Our approach: one weekend, we bought the five best cab-based California wines we could get for $30-$50 (in 2000). Sure enough, all were good (we'd done research) but one stood out. It was the 1997 St. Francis Reserve. Really good. RIch and deep. It was the unanimous favorite.

The following weekend, we brought back the 1997 St. Francis Reserve as wine number one. It was followed by four wines in the above-$100 range. We tasted the St. Francis again, smiled and nodded. It was good. First comparison, a Caymus Special Selection (a 1995, I think). It was really good...but in our view, not dramatically better. A Far Niente. Same result. We gave each other knowing looks. No need to spend the outrageous bucks. Then the 1994 Joseph Phelps Insignia. A sniff and then a sip. As I savored it, the world slowed down. I was totally captivated. It was just me and the glass. I fell to my knees (figuratively) and said: "Thank you, Lord! Now I understand." Of course, while I was in my own little world with the wine, my friend loudly said: "This is great!" So my wife gave him her glass of Insignia. I woke up from my trance just in time to see the glass slide out of my reach! I have forgiven her. But not forgotten. The Insignia was followed by the 1996 Opus One. After this first wine epiphany, I'm not sure anything could have measured up, but the Opus was really, really good...also in a different class than the St. Francis Reserve. And so for us, the question was answered. Are expensive bottles better? Sometimes. Far from always. But the bottles that bring a truly transcendental experience can be fairly costly--and are worth it! Of course, the key is to know which wines really are that good.

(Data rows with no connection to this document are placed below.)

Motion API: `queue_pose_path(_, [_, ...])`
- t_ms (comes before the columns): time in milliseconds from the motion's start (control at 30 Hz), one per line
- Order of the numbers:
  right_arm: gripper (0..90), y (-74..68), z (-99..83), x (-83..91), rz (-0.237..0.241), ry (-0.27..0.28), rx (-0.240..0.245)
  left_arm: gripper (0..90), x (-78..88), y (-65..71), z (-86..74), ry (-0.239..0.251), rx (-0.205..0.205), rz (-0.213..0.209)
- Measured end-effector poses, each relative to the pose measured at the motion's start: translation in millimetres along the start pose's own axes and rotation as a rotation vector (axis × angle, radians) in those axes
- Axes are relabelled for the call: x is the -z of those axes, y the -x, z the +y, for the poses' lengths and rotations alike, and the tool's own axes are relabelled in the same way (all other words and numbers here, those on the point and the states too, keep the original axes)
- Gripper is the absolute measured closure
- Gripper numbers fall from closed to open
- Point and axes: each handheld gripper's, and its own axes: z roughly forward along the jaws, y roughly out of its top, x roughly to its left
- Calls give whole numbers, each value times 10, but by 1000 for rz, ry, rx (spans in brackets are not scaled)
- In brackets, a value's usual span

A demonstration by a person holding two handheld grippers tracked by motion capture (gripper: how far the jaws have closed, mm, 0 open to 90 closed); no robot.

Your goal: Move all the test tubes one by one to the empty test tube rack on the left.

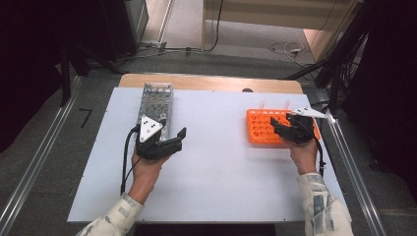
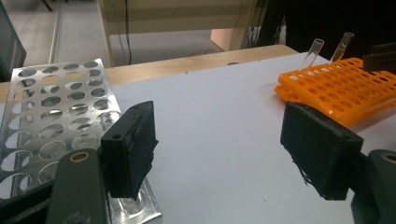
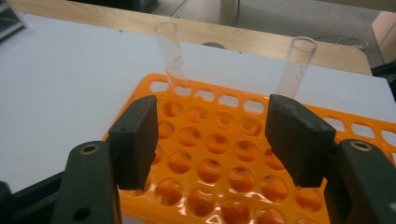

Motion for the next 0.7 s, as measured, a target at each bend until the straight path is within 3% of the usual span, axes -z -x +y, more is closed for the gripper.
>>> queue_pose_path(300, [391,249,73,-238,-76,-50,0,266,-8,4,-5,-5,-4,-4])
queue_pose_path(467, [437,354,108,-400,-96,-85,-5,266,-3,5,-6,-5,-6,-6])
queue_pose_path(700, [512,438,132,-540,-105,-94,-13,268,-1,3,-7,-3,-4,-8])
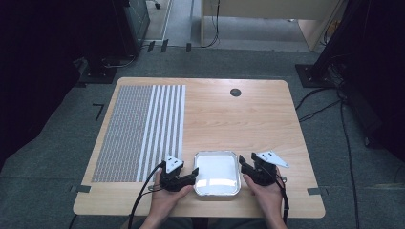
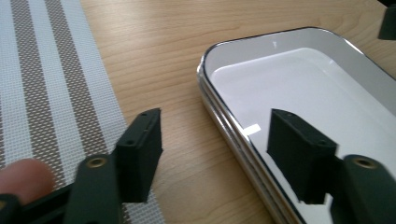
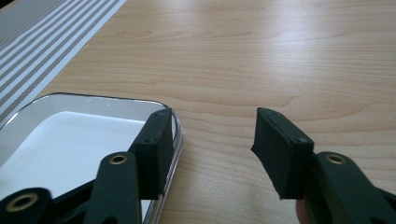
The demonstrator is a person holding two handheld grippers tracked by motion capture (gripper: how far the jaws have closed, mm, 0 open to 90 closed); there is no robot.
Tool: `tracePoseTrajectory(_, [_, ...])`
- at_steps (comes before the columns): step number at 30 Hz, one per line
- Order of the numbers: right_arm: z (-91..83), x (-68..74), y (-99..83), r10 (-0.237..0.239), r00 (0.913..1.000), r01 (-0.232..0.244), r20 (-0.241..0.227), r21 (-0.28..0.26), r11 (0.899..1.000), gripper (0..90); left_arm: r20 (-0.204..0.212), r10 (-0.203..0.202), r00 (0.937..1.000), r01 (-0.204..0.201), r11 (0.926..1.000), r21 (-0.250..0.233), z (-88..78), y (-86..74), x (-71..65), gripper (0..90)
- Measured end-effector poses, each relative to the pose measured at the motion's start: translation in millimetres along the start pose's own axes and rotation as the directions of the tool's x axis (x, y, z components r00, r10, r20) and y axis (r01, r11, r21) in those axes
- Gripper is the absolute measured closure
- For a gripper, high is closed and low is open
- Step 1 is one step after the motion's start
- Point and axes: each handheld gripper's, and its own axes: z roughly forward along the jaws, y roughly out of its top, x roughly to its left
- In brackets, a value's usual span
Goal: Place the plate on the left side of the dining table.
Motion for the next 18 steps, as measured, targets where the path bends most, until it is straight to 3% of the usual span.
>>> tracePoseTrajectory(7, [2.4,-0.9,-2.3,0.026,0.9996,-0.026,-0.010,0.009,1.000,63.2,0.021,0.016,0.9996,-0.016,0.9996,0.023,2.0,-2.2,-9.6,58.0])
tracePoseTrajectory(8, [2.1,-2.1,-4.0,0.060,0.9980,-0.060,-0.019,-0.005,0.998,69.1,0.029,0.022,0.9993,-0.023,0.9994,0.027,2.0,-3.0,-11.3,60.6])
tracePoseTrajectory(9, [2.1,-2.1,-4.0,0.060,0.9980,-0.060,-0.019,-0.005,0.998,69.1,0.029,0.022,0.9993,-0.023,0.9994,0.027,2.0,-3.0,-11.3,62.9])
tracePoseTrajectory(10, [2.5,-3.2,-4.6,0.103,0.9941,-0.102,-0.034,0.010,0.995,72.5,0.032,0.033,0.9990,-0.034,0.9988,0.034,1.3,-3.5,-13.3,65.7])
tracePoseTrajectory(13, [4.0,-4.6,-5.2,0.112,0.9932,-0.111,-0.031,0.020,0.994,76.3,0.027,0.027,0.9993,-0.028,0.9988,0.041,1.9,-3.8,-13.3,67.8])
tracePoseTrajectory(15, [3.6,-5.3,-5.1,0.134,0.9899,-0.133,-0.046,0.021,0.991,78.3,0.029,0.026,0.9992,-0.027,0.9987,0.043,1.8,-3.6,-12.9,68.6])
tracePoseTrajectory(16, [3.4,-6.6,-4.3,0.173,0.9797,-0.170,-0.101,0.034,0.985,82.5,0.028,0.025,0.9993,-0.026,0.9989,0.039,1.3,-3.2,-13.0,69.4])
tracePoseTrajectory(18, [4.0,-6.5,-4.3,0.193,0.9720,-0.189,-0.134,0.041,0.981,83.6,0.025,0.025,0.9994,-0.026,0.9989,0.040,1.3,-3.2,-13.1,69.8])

So for this Valentine Dinner, we reprised the 1994 Insignia and the 1996 Opus that had so captivated us in our original experiment. And they were again memorable. The Insignia seemed a bit fresher (but at ~20 years old, bottle variation can be significant--so it could have just been our bottles) but both were elegant and complex. And of course my wife gave some of her Insignia to Jay again. Tradition is important. And we toasted the ladies.

Dessert (after salad, no wine) was a lovely dark chocolate mousse. For that pairing, I went for help. My default would have been port. But Eric Asimov had a better idea. His recent piece in the New York Times about chocolate pairings recommended good Malmsey Madeira. The Rare Wine Company collaborates with one of Madeira's top producers on what they call the Historic Series. Asimov suggested that their New York Malmsey Special Reserve was memorable with chocolate. And he was right. Rich, sweet--but not cloying--and was wonderful.

A lovely night. Hopefully, a fitting tribute to those we love. But whether we succeeded in that or not, we tried hard. And that, more than anything, is what matters.